I was expecting reading to simply be the number of packet dropped at that point of time but it doesn’t appear so.

So I’m interpreting it as follows:

  • A defined time period divided by the number of dropped packets. eg. 12.5m would mean 80 packets dropped within a second. 150u would mean 6666.67 packets dropped within a second (1/150u)

Is this interpretation of the reading correct? Thanks.

TX-drop is constantly increasing counter (derive in Cacti).
So the daily graph (5 min avg) should reflect a rate of change in packets dropped/sec within 5 min. interval.

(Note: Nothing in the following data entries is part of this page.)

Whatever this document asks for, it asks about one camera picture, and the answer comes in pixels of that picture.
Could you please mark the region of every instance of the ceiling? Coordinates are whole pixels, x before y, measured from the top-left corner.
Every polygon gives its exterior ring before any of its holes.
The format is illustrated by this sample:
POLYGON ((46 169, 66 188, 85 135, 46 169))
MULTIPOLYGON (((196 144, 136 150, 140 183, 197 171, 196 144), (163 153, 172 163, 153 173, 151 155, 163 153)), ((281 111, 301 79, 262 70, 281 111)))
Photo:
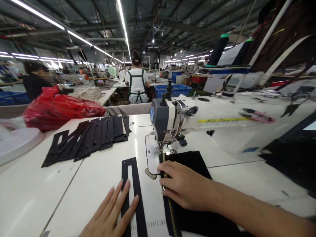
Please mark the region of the ceiling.
MULTIPOLYGON (((116 0, 28 0, 52 18, 70 27, 95 45, 118 54, 127 45, 116 0)), ((230 45, 244 41, 257 26, 258 12, 268 0, 121 0, 130 50, 148 51, 158 46, 161 54, 178 50, 211 49, 221 34, 231 31, 230 45), (241 36, 238 37, 250 12, 241 36)), ((0 0, 0 35, 50 50, 82 45, 66 31, 19 7, 0 0)))

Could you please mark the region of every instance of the zipper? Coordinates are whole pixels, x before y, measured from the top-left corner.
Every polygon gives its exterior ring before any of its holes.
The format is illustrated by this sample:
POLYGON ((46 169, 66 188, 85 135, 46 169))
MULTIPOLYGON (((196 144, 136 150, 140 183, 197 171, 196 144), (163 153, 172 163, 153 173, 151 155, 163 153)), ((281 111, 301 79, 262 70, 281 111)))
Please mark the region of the zipper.
MULTIPOLYGON (((162 153, 162 159, 165 162, 165 153, 164 152, 162 153)), ((164 178, 168 178, 168 174, 166 172, 164 174, 164 178)), ((174 215, 173 215, 173 209, 172 209, 172 204, 171 204, 170 198, 168 198, 168 203, 169 203, 169 210, 170 210, 171 222, 172 222, 172 227, 173 227, 173 234, 174 234, 175 237, 178 237, 178 233, 177 233, 177 230, 176 230, 176 227, 175 227, 175 218, 174 218, 174 215)))

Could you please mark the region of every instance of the hand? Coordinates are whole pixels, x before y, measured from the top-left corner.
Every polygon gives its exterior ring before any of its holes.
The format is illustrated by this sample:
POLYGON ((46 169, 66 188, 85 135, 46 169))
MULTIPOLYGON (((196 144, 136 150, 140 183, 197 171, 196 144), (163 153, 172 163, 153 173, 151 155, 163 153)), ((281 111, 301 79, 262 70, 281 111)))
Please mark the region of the hand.
POLYGON ((90 220, 90 222, 83 229, 79 237, 121 237, 128 224, 135 213, 138 205, 139 197, 135 196, 132 204, 130 205, 127 212, 117 223, 118 216, 121 212, 123 203, 128 194, 131 183, 129 180, 126 181, 122 194, 118 195, 122 189, 123 180, 121 180, 114 191, 114 187, 110 189, 108 195, 101 203, 100 207, 90 220))
POLYGON ((161 163, 157 170, 172 177, 159 180, 161 185, 167 187, 163 195, 185 209, 215 212, 220 200, 217 182, 177 162, 166 161, 161 163))
POLYGON ((65 86, 63 84, 58 84, 58 89, 60 89, 61 91, 65 88, 65 86))

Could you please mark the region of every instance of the white sewing machine table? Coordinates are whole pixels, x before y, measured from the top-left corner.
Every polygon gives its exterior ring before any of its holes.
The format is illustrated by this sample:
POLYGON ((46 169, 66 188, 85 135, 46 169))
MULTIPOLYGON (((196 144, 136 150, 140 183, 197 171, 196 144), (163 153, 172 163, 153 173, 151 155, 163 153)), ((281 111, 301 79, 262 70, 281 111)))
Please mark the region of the white sewing machine table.
MULTIPOLYGON (((68 129, 71 133, 83 120, 88 119, 73 119, 55 133, 68 129)), ((69 160, 41 168, 53 136, 23 155, 0 176, 0 236, 40 237, 45 232, 48 237, 79 235, 110 188, 121 180, 122 161, 133 157, 137 160, 148 236, 168 236, 159 177, 153 180, 145 173, 145 136, 153 130, 150 115, 131 115, 130 129, 127 142, 75 163, 69 160)), ((186 147, 178 142, 171 147, 178 153, 200 151, 214 180, 299 216, 316 215, 316 200, 259 156, 227 153, 206 132, 192 132, 186 140, 186 147)), ((131 169, 128 175, 132 183, 131 169)), ((129 195, 131 200, 133 186, 129 195)), ((131 225, 132 236, 137 236, 135 218, 131 225)))

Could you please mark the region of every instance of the yellow measuring tape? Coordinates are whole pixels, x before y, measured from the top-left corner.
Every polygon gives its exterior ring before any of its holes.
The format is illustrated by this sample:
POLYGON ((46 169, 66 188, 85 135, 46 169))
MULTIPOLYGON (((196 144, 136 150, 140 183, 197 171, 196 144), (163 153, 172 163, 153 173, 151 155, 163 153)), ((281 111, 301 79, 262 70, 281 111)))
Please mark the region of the yellow measuring tape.
POLYGON ((197 123, 214 123, 214 122, 234 122, 249 120, 248 118, 218 118, 218 119, 201 119, 197 123))

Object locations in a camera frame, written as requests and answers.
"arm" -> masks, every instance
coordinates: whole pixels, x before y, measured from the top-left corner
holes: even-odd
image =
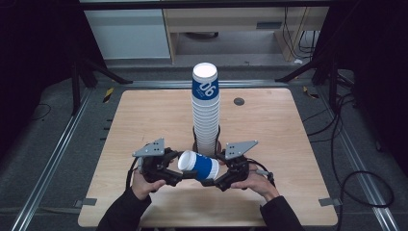
[[[135,170],[132,187],[111,205],[96,230],[136,230],[140,217],[151,203],[149,193],[158,190],[165,183],[164,180],[147,183],[139,171]]]
[[[267,204],[261,207],[261,214],[269,230],[304,230],[286,199],[279,194],[279,191],[270,184],[265,176],[255,172],[257,169],[255,165],[251,164],[247,179],[233,183],[231,188],[249,188],[264,197]]]

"blue and white cup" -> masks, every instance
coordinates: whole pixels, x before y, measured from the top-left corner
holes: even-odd
[[[212,107],[219,101],[218,74],[213,64],[197,64],[192,70],[191,98],[201,107]]]
[[[196,170],[197,181],[215,179],[219,171],[219,163],[216,159],[189,150],[181,154],[177,166],[181,171]]]
[[[216,149],[219,99],[217,68],[197,64],[192,71],[191,104],[197,151],[206,156],[214,155]]]

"aluminum rail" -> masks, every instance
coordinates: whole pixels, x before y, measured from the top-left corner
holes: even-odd
[[[318,88],[319,95],[324,95],[322,90]],[[327,100],[325,97],[322,97],[322,101],[326,108],[330,108]],[[328,110],[330,116],[334,118],[334,114],[331,110]],[[367,171],[367,167],[364,165],[363,161],[361,160],[356,148],[353,145],[353,142],[350,139],[350,136],[346,132],[346,130],[343,128],[340,131],[340,138],[341,142],[343,145],[343,148],[345,149],[345,154],[347,155],[348,160],[351,163],[351,166],[353,167],[354,170],[364,170]],[[359,174],[357,175],[357,178],[360,182],[360,185],[367,197],[367,200],[369,201],[370,204],[385,204],[385,200],[380,192],[378,190],[375,182],[372,180],[372,177],[370,175],[362,175]],[[388,208],[375,208],[373,207],[373,212],[375,216],[378,219],[378,222],[381,225],[381,228],[384,231],[399,231],[399,227],[395,222],[395,219],[393,215],[391,214],[390,209]]]
[[[147,9],[200,9],[200,8],[284,8],[334,7],[352,4],[356,0],[197,0],[197,1],[142,1],[142,2],[91,2],[78,4],[58,3],[57,7],[83,11],[147,10]]]
[[[73,115],[69,120],[68,124],[65,127],[65,130],[57,143],[47,165],[44,168],[39,180],[37,181],[36,186],[31,192],[29,198],[24,204],[23,208],[18,213],[17,217],[14,220],[12,231],[15,230],[26,230],[30,224],[31,219],[33,218],[34,213],[36,212],[39,203],[42,200],[42,197],[45,194],[45,191],[48,188],[49,183],[64,155],[66,147],[71,140],[73,133],[78,125],[78,122],[88,104],[89,96],[92,93],[93,89],[86,89],[84,96],[82,98],[82,106],[79,108],[76,115]]]
[[[220,88],[284,88],[286,83],[276,83],[274,80],[220,80]],[[134,81],[133,84],[119,85],[117,88],[131,89],[190,89],[191,81]]]

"stack of paper cups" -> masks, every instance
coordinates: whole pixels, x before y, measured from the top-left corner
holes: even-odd
[[[219,125],[219,89],[217,68],[197,64],[192,71],[191,103],[197,151],[214,155]]]

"metal bracket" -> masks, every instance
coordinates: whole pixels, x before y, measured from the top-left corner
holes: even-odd
[[[226,144],[225,159],[241,157],[245,152],[258,144],[258,141],[231,142]]]
[[[74,203],[75,208],[82,208],[83,205],[94,206],[96,204],[96,198],[84,198],[82,200],[76,200]]]
[[[319,203],[321,207],[328,206],[328,205],[333,205],[333,206],[340,206],[343,205],[342,201],[339,198],[323,198],[319,199]]]
[[[163,156],[165,154],[165,139],[155,140],[133,153],[134,157]]]

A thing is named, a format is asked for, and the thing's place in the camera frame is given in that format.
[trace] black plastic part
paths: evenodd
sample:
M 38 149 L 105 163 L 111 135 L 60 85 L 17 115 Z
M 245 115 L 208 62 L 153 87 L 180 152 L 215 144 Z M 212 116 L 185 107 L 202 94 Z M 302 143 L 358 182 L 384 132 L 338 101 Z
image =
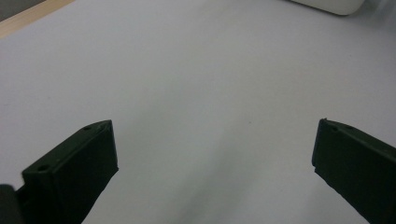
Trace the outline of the black plastic part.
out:
M 0 185 L 0 223 L 24 224 L 17 195 L 10 185 Z
M 22 172 L 25 224 L 80 224 L 118 170 L 111 120 L 80 129 Z
M 312 164 L 370 223 L 396 223 L 396 148 L 351 126 L 322 119 Z

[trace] screw hole
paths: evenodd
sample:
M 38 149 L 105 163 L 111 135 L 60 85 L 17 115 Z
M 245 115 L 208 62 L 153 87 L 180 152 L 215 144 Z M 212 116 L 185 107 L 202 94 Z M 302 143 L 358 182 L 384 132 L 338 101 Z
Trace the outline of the screw hole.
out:
M 45 172 L 45 171 L 47 171 L 49 168 L 50 168 L 49 165 L 41 165 L 41 166 L 39 166 L 39 167 L 37 168 L 37 171 L 38 171 L 38 172 Z

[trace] wooden edge
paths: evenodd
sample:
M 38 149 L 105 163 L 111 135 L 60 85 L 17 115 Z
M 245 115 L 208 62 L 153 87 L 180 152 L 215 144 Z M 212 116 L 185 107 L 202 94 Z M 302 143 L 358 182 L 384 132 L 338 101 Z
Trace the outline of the wooden edge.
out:
M 24 10 L 17 15 L 0 22 L 0 38 L 20 30 L 22 27 L 37 21 L 51 12 L 64 7 L 75 0 L 47 0 Z

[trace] white object
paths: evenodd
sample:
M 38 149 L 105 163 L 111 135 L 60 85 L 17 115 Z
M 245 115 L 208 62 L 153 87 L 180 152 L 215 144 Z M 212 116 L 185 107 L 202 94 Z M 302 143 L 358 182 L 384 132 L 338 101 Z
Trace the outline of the white object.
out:
M 292 0 L 310 7 L 316 7 L 337 15 L 350 15 L 357 11 L 364 0 Z

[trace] white table surface
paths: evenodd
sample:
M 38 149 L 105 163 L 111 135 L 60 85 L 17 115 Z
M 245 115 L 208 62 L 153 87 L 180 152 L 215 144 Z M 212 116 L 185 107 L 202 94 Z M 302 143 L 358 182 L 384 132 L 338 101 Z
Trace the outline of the white table surface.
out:
M 395 1 L 77 0 L 0 40 L 0 179 L 112 119 L 84 224 L 367 223 L 314 173 L 318 121 L 396 146 Z

The current value on the graph (for derive) is calculated as (prev_value - cur_value) / 300.
If you see 12.5m, it should translate to X / 300 = 12.5m. Therefore, X = 300 * 12.5/1000 = 3.75 packets dropped within the last 5 min.
Accordingly, 150u == 0.045 packets.

Of course, it shouldn’t be decimal but may be you were looking to weekly or monthly graph where interval is not 300?

To verify:
[root@host ~]# cat /proc/net/dev
Inter-| Receive | Transmit
face |bytes packets errs drop fifo frame compressed multicast|bytes packets errs drop fifo colls carrier compressed
lo:1592496297 2435686 0 0 0 0 0 0 1592496297 2435686 0 0 0 0 0 0
eth0:6563229868651 4662142281 0 0 0 0 0 66380 354572077461 2642132444 0 164 0 0 0 0

Capture “drop” number at the full 5-min. time, i.e. at XX:X5:00. Wait 5 min. and get the new “drop” number.
Calculate the change as (prev_value - cur_value) / 300 and compare with what is shown on the daily graph.